Sunday, September 9, 2012

The Tsunami Warning System

The Tsunami Warning System (TWS) in the Pacific, comprised of 26 participating international Member States, has the functions of monitoring seismological and tidal stations throughout the Pacific Basin to evaluate potentially tsunamigenic earthquakes and disseminating tsunami warning information. The Pacific Tsunami Warning Center (PTWC) is the operational center of the Pacific TWS. Located near Honolulu, Hawaii, PTWC provides tsunami warning information to national authorities in the Pacific Basin.

Tsunami Warning Centers

As part of an international cooperative effort to save lives and protect property, the National Oceanic and Atmospheric Administration's (NOAA) National Weather Service operates two tsunami warning centers. The Alaska Tsunami Warning Center ATWC) in Palmer, Alaska, serves as the regional Tsunami Warning Center for Alaska, British Columbia, Washington, Oregon, and California.

The Pacific Tsunami Warning Center in Ewa Beach, Hawaii, serves as the regional Tsunami Warning Center for Hawaii and as a national/international warning center for tsunamis that pose a Pacific-wide threat. This international warning effort became a formal arrangement in 1965 when PTWC assumed the international warning responsibilities of the Pacific Tsunami Warning System (PTWS). The PTWS is composed of 26 international Member States that are organized as the International Coordination Group for the Tsunami Warning System in the Pacific.

Tsunami Watch and Warning Determination

The objective of the PTWS is to detect, locate, and determine the magnitude of potentially tsunamigenic earthquakes occurring in the Pacific Basin or its immediate margins. Earthquake information is provided by seismic stations operated by PTWC, ATWC, the U.S. Geological Survey's National Earthquake Information Center and international sources. If the location and magnitude of an earthquake meet the known criteria for generation of a tsunami, a tsunami warning is issued to warn of an imminent tsunami hazard. The warning includes predicted tsunami arrival times at selected coastal communities within the geographic area defined by the maximum distance the tsunami could travel in a few hours. A tsunami watch with additional predicted tsunami arrival times is issued for a geographic area defined by the distance the tsunami could travel in a subsequent time period.
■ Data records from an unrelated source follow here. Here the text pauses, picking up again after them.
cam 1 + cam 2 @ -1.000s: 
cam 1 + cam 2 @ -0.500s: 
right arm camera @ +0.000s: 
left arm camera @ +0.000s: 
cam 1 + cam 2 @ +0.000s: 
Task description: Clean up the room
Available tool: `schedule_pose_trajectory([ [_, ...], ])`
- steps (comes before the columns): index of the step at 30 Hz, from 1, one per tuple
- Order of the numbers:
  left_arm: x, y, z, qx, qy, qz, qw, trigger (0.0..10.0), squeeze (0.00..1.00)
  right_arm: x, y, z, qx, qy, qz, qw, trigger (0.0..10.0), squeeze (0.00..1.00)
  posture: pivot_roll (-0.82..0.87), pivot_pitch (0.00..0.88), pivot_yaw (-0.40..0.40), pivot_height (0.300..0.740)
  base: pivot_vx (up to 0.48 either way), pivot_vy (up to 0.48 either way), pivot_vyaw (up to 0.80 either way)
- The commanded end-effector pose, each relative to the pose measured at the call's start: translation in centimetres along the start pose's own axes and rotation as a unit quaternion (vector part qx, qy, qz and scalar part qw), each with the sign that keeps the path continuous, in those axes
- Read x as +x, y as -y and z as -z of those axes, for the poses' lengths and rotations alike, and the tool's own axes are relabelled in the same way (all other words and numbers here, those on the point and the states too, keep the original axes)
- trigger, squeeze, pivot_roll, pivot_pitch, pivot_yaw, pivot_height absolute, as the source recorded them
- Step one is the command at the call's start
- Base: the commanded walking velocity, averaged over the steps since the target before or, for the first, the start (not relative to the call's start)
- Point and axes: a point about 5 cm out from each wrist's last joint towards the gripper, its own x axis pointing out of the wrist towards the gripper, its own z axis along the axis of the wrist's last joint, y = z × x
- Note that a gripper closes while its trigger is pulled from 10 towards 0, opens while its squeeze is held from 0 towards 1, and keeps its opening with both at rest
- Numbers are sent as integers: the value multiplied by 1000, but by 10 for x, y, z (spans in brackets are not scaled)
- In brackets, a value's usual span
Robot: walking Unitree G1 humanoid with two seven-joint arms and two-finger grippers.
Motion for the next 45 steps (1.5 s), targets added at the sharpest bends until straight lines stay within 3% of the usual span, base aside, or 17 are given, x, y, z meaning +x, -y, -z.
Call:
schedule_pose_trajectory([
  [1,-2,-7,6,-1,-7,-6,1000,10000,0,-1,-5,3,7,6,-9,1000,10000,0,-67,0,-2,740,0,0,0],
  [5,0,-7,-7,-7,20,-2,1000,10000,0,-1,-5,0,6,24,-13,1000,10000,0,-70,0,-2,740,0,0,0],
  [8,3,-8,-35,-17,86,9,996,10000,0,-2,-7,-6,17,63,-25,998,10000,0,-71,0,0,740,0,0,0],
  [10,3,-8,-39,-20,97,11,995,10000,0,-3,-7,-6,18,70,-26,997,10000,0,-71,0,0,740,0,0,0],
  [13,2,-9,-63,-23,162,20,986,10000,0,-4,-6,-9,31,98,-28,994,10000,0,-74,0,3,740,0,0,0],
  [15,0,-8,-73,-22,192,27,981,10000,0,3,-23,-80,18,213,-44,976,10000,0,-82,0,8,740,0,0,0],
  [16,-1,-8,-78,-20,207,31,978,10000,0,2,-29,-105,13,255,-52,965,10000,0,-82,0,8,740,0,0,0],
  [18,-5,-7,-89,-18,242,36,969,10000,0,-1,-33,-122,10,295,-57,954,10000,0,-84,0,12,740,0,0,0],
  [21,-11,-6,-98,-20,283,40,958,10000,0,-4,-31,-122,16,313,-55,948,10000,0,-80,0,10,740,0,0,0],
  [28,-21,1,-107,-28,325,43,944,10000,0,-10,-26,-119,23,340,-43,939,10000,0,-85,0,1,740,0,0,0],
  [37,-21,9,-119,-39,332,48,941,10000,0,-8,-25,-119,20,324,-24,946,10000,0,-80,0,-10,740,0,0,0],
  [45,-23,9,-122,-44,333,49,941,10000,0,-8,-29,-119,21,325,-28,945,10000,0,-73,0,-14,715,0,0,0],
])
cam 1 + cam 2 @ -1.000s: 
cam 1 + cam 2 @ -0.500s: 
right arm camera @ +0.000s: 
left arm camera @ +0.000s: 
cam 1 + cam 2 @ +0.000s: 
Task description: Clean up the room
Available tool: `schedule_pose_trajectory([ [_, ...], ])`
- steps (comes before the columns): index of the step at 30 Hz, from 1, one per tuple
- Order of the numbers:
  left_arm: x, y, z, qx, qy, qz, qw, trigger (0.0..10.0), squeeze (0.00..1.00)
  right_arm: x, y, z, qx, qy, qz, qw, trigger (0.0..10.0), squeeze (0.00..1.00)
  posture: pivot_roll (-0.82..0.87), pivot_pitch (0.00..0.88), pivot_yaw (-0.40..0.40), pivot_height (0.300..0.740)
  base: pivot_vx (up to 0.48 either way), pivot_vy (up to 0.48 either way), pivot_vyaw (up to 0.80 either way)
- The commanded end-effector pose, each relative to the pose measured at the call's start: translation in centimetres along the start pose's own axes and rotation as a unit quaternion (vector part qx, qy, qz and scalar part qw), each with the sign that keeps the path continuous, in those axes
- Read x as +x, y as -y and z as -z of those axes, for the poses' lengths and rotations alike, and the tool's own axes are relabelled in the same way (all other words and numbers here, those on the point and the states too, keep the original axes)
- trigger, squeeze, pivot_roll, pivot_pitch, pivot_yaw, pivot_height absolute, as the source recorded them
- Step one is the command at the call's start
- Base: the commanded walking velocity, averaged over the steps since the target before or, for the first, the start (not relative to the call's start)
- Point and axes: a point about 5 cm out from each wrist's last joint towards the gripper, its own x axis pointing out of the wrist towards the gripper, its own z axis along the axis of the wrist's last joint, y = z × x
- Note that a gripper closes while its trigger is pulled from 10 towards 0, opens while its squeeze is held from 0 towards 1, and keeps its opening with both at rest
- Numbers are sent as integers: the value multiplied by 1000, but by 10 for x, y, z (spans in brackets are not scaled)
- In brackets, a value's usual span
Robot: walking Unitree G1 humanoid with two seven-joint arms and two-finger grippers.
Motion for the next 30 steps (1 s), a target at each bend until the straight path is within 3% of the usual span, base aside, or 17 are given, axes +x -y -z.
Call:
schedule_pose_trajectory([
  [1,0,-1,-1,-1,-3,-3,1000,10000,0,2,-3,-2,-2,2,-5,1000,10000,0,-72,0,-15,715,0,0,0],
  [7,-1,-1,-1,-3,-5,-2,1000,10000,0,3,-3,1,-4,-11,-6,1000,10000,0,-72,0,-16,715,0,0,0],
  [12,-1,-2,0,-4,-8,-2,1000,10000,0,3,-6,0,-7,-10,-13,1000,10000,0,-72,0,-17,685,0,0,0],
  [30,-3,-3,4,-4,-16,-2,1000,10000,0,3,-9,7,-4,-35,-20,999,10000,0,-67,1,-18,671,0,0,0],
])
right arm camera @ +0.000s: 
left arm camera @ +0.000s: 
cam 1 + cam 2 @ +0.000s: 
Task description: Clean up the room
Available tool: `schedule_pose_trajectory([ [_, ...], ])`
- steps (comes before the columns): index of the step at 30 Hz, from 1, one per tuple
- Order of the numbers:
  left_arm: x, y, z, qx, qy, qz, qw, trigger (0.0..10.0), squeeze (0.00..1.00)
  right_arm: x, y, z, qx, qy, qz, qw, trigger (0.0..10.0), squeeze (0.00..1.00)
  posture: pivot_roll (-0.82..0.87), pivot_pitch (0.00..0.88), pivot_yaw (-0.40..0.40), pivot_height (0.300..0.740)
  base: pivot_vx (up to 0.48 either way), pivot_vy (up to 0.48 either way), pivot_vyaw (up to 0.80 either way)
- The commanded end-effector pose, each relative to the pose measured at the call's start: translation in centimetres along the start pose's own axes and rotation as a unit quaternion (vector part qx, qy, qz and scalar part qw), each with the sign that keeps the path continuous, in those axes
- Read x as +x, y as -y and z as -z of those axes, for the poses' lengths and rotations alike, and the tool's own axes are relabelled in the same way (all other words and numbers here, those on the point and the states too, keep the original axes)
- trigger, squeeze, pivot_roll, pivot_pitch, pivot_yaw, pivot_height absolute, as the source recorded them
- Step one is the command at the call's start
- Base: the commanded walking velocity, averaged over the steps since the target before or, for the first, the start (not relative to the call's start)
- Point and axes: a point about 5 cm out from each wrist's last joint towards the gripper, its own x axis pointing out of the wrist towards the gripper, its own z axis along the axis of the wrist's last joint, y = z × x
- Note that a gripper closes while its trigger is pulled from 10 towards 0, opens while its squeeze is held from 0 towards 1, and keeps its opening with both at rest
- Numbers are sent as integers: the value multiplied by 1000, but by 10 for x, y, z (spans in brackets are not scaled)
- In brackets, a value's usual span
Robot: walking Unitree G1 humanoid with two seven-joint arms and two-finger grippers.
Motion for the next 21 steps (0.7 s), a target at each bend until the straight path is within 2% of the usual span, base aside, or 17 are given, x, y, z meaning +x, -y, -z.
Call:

If a significant tsunami is detected by sea-level monitoring instrumentation, the tsunami warning is extended to the entire Pacific Basin. Sea-level (or tidal) information is provided by NOAA's National Ocean Service, PTWC, ATWC, university monitoring networks and other participating nations of the PTWS. TheInternational Tsunami Information Center, part of the Intergovernmental Oceanographic Commission, monitors and evaluates the performance and effectiveness of the Pacific Tsunami Warning System. This effort encourages the most effective data collection, data analysis, tsunami impact assessment and warning dissemination to all TWS participants.

Tsunami Warning Dissemination

Tsunami watch, warning, and information bulletins are disseminated to appropriate emergency officials and the general public by a variety of communication methods.

  • Tsunami watch, warning and information bulletins issued by PTWC and ATWC are disseminated to local, state, national and international users as well as the media. These users, in turn, disseminate the tsunami information to the public, generally over commercial radio and television channels.
  • The NOAA Weather Radio System, based on a large number of VHF transmitter sites, provides direct broadcast of tsunami information to the public.
  • The US Coast Guard also broadcasts urgent marine warnings and related tsunami information to coastal users equipped with medium frequency (MF) and very high frequency (VHF) marine radios.
  • Local authorities and emergency managers are responsible for formulating and executing evacuation plans for areas under a tsunami warning. The public should stay-tuned to the local media for evacuation orders should a tsunami warning be issued. And, the public should NOT RETURN to low-lying areas until the tsunami threat has passed and the "all clear" is announced by the local authorities.